Support The Moscow Times!

City Starts Razing Cherkizovsky

Workers tearing down Cherkizovsky Market, once Europe?€™s biggest market, in northeastern Moscow on Tuesday. Igor Tabakov
City authorities on Tuesday began demolishing the sprawling Cherkizovsky Market, which was closed in June over sanitary and safety violations amid a broader crackdown on smuggling.

The once-bustling, 300-hectare bazaar was deserted except for several photographers and reporters, a few guards and several migrants helping clean out the market, who said they were not former vendors.

Earlier this summer, the complex in eastern Moscow employed tens of thousands of migrants, but only a few dozen were there Tuesday.
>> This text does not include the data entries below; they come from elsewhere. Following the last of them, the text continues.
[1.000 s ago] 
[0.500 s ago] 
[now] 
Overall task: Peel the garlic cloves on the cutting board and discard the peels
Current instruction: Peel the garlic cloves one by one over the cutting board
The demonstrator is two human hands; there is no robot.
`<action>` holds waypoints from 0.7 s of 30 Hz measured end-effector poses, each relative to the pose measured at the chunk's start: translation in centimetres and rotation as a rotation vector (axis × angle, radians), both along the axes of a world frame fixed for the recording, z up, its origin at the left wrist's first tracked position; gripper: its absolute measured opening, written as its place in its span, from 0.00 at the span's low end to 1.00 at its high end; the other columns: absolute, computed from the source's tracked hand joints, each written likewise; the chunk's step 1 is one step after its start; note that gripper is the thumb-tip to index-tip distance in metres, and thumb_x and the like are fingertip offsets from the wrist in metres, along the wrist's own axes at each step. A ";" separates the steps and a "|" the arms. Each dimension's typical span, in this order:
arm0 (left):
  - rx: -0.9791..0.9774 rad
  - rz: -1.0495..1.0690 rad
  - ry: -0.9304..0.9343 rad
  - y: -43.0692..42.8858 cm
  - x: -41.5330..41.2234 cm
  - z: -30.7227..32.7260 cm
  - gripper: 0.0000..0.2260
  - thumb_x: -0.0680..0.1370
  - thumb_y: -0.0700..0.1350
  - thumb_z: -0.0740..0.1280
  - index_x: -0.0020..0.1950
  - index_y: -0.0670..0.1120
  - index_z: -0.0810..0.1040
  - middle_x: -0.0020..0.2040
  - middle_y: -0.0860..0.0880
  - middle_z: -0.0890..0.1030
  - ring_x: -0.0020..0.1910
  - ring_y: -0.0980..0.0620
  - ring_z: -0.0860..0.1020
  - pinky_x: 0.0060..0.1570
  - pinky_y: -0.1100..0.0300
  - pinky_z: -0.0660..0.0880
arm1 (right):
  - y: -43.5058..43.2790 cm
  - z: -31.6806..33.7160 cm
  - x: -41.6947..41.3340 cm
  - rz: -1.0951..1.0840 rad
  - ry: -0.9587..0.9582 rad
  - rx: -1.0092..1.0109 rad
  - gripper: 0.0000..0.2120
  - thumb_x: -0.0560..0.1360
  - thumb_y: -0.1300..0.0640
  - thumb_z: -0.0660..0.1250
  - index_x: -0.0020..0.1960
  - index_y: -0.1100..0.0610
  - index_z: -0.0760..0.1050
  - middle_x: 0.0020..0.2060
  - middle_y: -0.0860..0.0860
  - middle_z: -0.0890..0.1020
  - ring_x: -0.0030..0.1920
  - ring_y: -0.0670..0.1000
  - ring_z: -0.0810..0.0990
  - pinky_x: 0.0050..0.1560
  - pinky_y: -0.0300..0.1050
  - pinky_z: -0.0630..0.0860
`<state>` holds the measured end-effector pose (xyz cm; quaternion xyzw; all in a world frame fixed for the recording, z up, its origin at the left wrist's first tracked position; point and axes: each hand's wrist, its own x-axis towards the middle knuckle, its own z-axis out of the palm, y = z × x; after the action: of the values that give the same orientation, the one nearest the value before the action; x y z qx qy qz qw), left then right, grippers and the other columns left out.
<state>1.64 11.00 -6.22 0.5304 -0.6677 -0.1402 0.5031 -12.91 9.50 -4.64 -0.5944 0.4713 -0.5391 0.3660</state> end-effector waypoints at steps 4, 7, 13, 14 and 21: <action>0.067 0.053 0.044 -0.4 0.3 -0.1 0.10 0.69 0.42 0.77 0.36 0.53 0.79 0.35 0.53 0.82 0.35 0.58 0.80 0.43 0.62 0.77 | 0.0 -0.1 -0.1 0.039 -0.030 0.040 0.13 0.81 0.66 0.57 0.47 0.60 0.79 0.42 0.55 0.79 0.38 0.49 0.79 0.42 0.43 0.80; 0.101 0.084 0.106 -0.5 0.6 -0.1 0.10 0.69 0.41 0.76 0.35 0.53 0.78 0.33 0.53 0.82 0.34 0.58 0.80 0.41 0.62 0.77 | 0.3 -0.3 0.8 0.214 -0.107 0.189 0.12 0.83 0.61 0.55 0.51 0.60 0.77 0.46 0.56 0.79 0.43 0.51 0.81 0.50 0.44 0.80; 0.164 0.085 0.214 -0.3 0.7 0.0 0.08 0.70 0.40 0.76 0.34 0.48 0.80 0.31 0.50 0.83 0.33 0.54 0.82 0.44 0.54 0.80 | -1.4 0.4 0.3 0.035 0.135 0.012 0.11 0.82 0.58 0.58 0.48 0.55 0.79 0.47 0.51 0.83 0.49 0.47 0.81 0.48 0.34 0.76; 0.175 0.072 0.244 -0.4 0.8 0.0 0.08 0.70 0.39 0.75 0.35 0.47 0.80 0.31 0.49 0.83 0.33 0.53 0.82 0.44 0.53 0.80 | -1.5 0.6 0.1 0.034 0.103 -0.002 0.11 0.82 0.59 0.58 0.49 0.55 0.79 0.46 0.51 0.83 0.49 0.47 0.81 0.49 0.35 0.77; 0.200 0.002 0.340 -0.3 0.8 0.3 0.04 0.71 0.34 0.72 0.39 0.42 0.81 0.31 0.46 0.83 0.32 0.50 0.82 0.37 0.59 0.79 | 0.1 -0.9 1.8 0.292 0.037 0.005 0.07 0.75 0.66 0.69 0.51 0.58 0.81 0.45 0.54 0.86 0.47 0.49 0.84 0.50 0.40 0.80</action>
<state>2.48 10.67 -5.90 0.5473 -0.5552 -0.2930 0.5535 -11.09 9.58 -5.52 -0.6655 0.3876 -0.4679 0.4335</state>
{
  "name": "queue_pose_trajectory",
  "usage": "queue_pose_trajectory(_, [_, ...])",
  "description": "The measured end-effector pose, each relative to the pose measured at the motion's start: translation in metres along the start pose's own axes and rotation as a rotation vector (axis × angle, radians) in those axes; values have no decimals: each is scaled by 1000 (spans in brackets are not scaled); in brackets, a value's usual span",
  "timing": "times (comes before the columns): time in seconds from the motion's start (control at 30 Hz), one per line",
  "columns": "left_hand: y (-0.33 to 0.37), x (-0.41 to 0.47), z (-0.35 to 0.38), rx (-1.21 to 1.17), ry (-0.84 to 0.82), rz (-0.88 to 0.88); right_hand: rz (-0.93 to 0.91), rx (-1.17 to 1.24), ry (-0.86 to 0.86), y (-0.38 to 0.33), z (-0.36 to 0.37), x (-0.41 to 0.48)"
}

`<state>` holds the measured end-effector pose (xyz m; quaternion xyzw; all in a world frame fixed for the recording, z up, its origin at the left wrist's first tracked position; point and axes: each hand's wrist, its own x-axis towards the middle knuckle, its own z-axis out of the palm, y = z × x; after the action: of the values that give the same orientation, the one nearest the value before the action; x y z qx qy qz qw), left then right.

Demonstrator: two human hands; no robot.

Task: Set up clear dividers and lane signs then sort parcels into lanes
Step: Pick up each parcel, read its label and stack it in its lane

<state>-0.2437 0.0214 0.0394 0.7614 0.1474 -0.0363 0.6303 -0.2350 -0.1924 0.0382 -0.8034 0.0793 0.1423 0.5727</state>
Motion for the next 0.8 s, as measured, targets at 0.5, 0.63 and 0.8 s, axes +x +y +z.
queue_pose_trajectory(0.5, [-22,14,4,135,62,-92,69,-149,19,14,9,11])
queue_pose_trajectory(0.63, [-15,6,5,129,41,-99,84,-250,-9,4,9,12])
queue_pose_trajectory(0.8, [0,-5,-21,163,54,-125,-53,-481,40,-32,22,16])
Some managed to find jobs elsewhere in the city, but many have left for home amid signs that City Hall wants them gone.

Dozens of illegal migrants were deported following the closure and many others were left in dire financial straits.

The city has promised to help find new trading space for Russians who had been selling domestically made goods, but Mayor Yury Luzhkov said in July that helping accommodate “our friends from China is not our job.”

Several migrants hung onto a fence surrounding the market and silently watched a crane lifting an empty pavilion onto a truck. They said they came to see the market one last time.

Denis Saakyan, 38, and Artur Sarkisyan, 32, said they were going home to Armenia after working at the market for nine years because they didn’t hope to find another job in Moscow.

Saakyan said renting space at other Moscow markets was too expensive. He lambasted authorities for closing down the market amid a crisis. “They closed all of our options,” he said.

Windows of many kiosks showed merchandise — boxes of cigarettes, cookies and candy — scattered on floors. A man in sunglasses and a baseball cap sat on a chair, waving a large Russian flag, not far from one of the market’s open gates.

Asked whether he was guarding the kiosks from looters, he nodded. He refused to say anything about himself.

The city plans to build a fourth ring road, sports facilities, trade centers and office buildings through the market, a spokesman for the Eastern Administrative District said on customary condition of anonymity. He said there were some 15,500 kiosks to dismantle.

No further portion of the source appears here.